For those looking for something lighter, I would suggest a Pale Ale. One of my all-time favorites is Magic Hat Brewing Company of Vermont’s #9 (4.6%ABV). This Apricot infused Pale Ale is not overly sweet, with the apricot flavors coming in a little more subtly and not as overpowering as many of the other fruit flavored beers. It pours a coppery yellow and is the perfect accompaniment to all kinds of barbeque delights and yard games such as washers, croquet, and bocce.

One of my favorite ways to mix my love of beer with my love of grilling is to make beer can chicken. There are countless different recipes available online, but they all have some of the same basic steps. My brother Matt, the chef, helped me out with this recipe due to the fact that I have little to no background in the culinary field.

Osburn On Tap Beer Can Chicken:

Ingredients needed for this recipe:

  • 1(or as many as you want) three to four pound chickens
  • 1 can of beer (for each)
  • 1 cup of spice rub (Barbeque, Asian, whatever you like)
  • 2 teaspoons of vegetable oil

This whole process could be done in an oven, what’s fun about that? Since I’ve been talking about grilling, I’ll tell you how to make this amazing treat on a grill.

  1. Remove the giblets and do whatever you want with them. I won’t judge you; you just don’t need them for this. Wash each chicken inside and out and dry them off thoroughly. Apply the spice rub to your chickens. Make sure to get it under the skin and inside the body cavity. Rub the vegetable oil on the outside of the body and sprinkle rub all over. Add as much as you’d like, just make sure it’s covered.
  2. Drink a few big gulps from each can (drink about ¼ of the delicious nectar). You might need some assistants (I’m positive nobody will complain) for this if you are making a few chickens.
  3. Before you start, make sure your grill has enough space for the chickens to be sitting upright. Also, make sure the cans you are using actually fit inside. I would suggest not using tallboys for this, just save those for later.
  4. To make sure that your bird is as moist as possible, it’s a good idea to cut off the top of your cans. Most can openers will do the job with little hassle for you. Some recipes call for the addition of spice rub to the beer itself. If you want to, feel free to pour a little bit in and stir it around.
  5. Holding your chickens upright, place them on top of the beer cans. Make sure the can enters the cavity at the bottom of the bird and that it is able to sit comfortably (well, not for the chicken) on top. The can as well as the chicken’s legs should form a tripod to make sure it stays in that position.
  6. Set up your grill for indirect heat and preheat to medium. If you are using a charcoal grill, make sure to have a pan underneath the birds to make sure they all receive the same amount of heat.

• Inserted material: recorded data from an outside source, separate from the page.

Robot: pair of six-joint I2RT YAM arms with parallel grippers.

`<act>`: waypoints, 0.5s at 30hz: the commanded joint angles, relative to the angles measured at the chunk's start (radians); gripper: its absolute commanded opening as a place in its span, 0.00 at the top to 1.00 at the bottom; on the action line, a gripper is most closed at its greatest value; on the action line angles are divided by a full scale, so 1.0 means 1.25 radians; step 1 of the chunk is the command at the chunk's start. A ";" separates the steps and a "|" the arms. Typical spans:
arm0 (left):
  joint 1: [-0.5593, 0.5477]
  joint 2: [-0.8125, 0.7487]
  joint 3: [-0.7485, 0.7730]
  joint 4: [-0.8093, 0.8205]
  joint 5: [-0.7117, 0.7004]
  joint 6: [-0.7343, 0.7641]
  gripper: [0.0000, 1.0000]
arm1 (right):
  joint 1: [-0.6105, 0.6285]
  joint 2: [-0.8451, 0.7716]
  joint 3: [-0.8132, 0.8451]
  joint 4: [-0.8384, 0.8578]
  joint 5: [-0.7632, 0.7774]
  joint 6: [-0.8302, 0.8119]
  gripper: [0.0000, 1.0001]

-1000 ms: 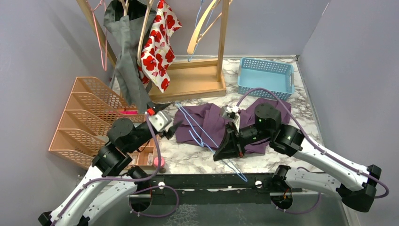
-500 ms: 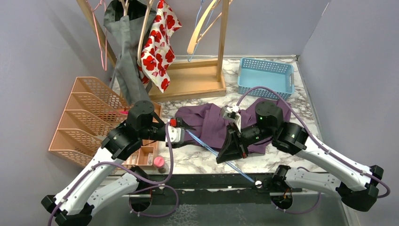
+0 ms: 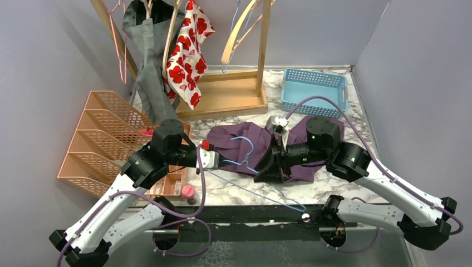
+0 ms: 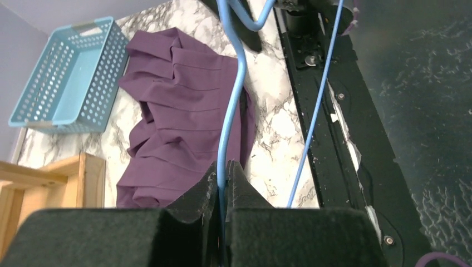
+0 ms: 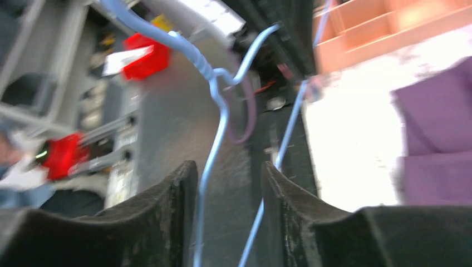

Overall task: Place the skirt on the hanger
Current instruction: Hang the skirt on the hanger.

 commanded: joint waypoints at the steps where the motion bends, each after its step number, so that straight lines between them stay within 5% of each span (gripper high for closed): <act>1: 0.000 0.001 -0.027 0.087 -0.090 -0.109 1.00 | -0.001 -0.028 0.000 0.077 0.292 -0.063 0.46; 9: 0.000 0.001 -0.074 0.179 -0.140 -0.173 1.00 | -0.001 0.045 -0.007 0.217 0.326 -0.089 0.46; 15: 0.000 0.007 -0.094 0.217 -0.146 -0.180 1.00 | -0.001 0.083 -0.012 0.261 0.276 -0.036 0.61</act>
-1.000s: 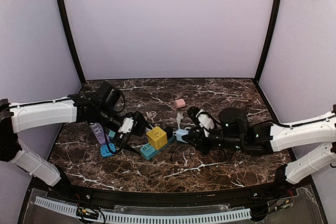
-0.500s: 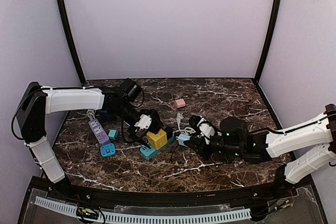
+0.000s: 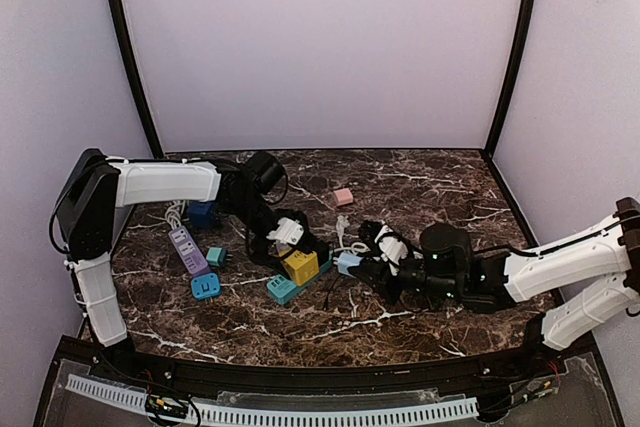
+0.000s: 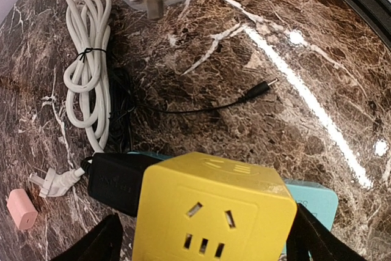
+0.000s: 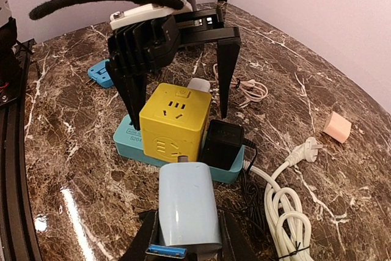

So, you’re ready to grill????

  • Put the chickens as close to the middle of the grill on top of the pan. Close the lid and cook the chickens until they are fall off the bone tender. That should take about two hours.
  • Enjoy some of the above mentioned beers and play some yard games while you wait!

For another barbeque treat, soak hot dogs, sausages and brats in your favorite kind of beer for an added kick. No matter what you do, be responsible, have fun and keep grilling!